María de la Sierra Molina Osuna
Es de justicia reconocer que en las últimas décadas se ha producido un gran avance en la equiparación social entre hombres y mujeres. La paulatina incorporación de estas últimas al mercado del trabajo y su acceso a determinados puestos reservados en exclusiva a los varones hasta fechas muy recientes, han creado en nuestra sociedad la sensación de que la plena equiparación entre sexos es una realidad indiscutible.
No obstante la tozuda realidad nos recuerda que dicha homologación está todavía muy lejos de producirse y que en la sociedad española están todavía muy arraigados y presentes determinados atavismos que consideran a la mujer como un ser inferior al hombre, cuya misión principal debe ser el cuidado de su casa y de su prole.
Dos noticias han copado en los últimos días la atención de los medios de comunicación en nuestro país y en ambos casos se pone de manifiesto la vigencia que, desgraciadamente, continúan teniendo determinados postulados machistas en algunos sectores.
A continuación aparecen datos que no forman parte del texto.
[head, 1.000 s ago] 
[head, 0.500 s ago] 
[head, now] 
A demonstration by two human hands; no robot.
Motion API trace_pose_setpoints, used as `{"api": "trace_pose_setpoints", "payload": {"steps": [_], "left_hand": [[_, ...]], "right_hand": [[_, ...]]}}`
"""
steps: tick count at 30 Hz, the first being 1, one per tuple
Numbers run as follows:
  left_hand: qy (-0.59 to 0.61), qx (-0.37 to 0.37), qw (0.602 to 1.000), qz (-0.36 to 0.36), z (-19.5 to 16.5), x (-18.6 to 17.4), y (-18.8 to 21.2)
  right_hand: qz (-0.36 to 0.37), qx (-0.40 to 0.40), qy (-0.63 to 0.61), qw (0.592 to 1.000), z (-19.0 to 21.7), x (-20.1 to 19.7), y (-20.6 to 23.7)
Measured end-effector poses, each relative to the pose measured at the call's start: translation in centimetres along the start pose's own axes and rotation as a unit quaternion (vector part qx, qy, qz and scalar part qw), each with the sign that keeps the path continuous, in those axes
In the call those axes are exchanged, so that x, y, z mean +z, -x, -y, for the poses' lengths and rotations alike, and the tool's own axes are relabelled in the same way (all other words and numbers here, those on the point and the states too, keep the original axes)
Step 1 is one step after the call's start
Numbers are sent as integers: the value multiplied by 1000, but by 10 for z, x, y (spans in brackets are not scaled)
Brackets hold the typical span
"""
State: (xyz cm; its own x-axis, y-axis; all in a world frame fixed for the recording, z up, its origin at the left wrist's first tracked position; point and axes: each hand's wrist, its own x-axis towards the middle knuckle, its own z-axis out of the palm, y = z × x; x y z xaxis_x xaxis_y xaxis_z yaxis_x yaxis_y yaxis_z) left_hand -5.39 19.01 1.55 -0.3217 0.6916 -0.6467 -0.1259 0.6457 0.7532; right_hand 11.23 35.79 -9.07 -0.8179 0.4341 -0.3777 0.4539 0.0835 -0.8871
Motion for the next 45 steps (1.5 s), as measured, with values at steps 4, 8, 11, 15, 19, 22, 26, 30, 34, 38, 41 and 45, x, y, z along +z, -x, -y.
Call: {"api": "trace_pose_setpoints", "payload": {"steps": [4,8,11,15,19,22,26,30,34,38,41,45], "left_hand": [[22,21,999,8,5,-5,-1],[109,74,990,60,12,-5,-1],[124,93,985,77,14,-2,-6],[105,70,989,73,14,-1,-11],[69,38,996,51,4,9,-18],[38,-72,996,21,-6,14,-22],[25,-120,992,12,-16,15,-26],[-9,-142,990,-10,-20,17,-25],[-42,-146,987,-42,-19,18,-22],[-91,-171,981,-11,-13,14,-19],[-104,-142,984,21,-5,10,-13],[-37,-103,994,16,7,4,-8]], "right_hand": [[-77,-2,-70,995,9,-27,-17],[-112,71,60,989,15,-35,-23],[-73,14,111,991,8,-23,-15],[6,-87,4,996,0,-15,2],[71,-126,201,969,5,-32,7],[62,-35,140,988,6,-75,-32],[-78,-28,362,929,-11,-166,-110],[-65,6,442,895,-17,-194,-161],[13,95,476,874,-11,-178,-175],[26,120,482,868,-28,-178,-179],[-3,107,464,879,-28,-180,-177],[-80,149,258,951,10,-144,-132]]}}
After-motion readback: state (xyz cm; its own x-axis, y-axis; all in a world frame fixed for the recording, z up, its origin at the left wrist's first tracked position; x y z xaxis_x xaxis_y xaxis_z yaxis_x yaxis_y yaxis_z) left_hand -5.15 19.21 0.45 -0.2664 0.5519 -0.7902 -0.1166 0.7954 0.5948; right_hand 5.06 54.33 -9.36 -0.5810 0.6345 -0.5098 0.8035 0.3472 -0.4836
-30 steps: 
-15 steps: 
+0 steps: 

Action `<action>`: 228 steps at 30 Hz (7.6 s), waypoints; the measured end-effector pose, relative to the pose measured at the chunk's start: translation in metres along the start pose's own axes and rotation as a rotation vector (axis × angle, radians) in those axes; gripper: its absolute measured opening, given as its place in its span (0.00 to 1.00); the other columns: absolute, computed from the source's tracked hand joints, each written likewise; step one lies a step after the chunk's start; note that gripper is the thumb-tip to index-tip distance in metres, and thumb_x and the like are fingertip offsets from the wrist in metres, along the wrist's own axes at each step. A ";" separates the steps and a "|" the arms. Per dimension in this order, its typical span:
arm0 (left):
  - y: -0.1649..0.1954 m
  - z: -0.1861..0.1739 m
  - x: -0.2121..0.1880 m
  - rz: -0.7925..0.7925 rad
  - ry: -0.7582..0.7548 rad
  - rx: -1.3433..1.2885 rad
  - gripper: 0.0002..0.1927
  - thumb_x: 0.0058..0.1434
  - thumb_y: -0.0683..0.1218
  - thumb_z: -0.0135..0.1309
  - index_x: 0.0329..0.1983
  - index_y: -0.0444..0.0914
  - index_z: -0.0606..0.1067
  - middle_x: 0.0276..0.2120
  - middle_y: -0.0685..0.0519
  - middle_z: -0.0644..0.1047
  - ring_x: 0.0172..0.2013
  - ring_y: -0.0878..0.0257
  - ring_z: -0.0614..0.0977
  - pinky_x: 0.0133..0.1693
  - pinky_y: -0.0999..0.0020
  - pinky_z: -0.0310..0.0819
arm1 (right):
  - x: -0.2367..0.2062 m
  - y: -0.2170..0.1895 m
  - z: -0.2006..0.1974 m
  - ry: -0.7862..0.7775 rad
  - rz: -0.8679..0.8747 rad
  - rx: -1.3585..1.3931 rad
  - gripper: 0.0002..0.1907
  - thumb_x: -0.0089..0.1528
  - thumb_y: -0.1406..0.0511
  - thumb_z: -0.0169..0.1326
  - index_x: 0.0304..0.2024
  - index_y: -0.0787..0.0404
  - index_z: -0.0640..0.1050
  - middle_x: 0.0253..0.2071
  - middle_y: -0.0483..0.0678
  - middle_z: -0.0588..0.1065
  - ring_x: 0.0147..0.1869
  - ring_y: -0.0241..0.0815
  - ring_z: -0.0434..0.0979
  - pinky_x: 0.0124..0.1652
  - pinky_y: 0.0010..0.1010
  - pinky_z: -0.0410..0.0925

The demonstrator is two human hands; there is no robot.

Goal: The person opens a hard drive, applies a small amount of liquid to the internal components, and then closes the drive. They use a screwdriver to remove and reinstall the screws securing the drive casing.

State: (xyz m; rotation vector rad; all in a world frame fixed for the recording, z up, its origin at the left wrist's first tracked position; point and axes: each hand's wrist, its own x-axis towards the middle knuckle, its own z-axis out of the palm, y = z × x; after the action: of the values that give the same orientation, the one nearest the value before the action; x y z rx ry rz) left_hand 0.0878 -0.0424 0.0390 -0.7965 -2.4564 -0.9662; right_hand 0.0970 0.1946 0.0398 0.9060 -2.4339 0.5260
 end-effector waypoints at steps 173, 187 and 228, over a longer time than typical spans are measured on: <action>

Cuesta entender que en la segunda década del siglo XXI una mujer pueda ser humillada en España por su aspecto estético o indumentaria. Lamentablemente esto le ha sucedido en Granada, el pasado 25 de septiembre, a una jovencita de 15 años durante la procesión de la Virgen de las Angustias, a la cual acudió ilusionada, como venía haciendo los últimos años, luciendo la clásica mantilla española y ataviada con la gracia y elegancia que caracterizan a la mujer andaluza.
En las fotografías familiares que ilustran la noticia, se puede ver a una esbelta jovencita posando feliz y sonriente ante la imagen de su patrona en su salida procesional. Viste de luto riguroso; un sencillo y discreto vestido negro con cuello cerrado, mangas por debajo de los codos, medias y falda por debajo de la rodilla como marcan los cánones en este tipo de actos.
No obstante, su aspecto no debió parecer lo suficiente discreto y modesto a tres de las “conciliarias” (denominación que reciben las mujeres encargadas de velar por las buenas costumbres en el transcurso de la citada procesión), las cuales, ni cortas de perezosas, recriminaron su aspecto “inapropiado” a la quinceañera granadina y no cejaron en su empeño hasta expulsarla de la misma con la consiguiente humillación pública para la involuntaria protagonista de la noticia.
Dicha actitud inquisitorial evidencia la estrechez de miras de las citadas “conciliarias”, cuya actitud represora me lleva a imaginarlas en su lejana juventud como monitoras de la felizmente desaparecida Sección Femenina y como unas empedernidas nostálgicas de aquellos horribles y antihigiénicos pololos que lucían sus jóvenes pupilas en las exhibiciones de los bailes regionales.
Pero mucho más mediática ha sido una sentencia de la Audiencia Provincial de Murcia en la que el juez redactor considera que llamar “zorra” a una mujer no supone insulto o menosprecio hacia la misma. Una polémica sentencia que evidencia el machismo imperante en la judicatura española.
Afirma este juez que no supone insulto llamar “zorra” a una mujer si quien utiliza este término lo hace "para describir a un animal que debe actuar con especial precaución". Por tanto es de suponer que llamar "cabrón" a un juez no debe tampoco considerarse ofensivo si se hace "para destacar su fuerza, energía y prestancia" y llamarlo “hijo de puta” tampoco debe ser insultante, si se hace para poner de manifiesto su “natural gracejo y desparpajo”.
A algunos magistrados no les debe sonar raro llamar “zorra” a una mujer, probablemente porque estén acostumbrados desde pequeños a que llamaran así a sus respectivas madres. Por tanto, y siguiendo la lógica de tan disparatado veredicto, tampoco debe ser ningún insulto pensar que dichos magistrados sean unos auténticos “hijos de zorra”.
Con sentencias así no es de extrañar que la ciudadanía tenga cada vez menos confianza en la Justicia y, particularmente, en quienes tienen la misión de administrarla.
Es justo reconocer la excepcionalidad de los hechos relatados. Pero, aunque de manera aislada y singular, son cosas que continúan sucediendo en nuestro país y, aunque los mismos no constituyan la tónica habitual en la sociedad española, ponen sobre la mesa la dolorosa constatación de que la plena igualdad entre hombres y mujeres continúa siendo, tristemente, un espejismo.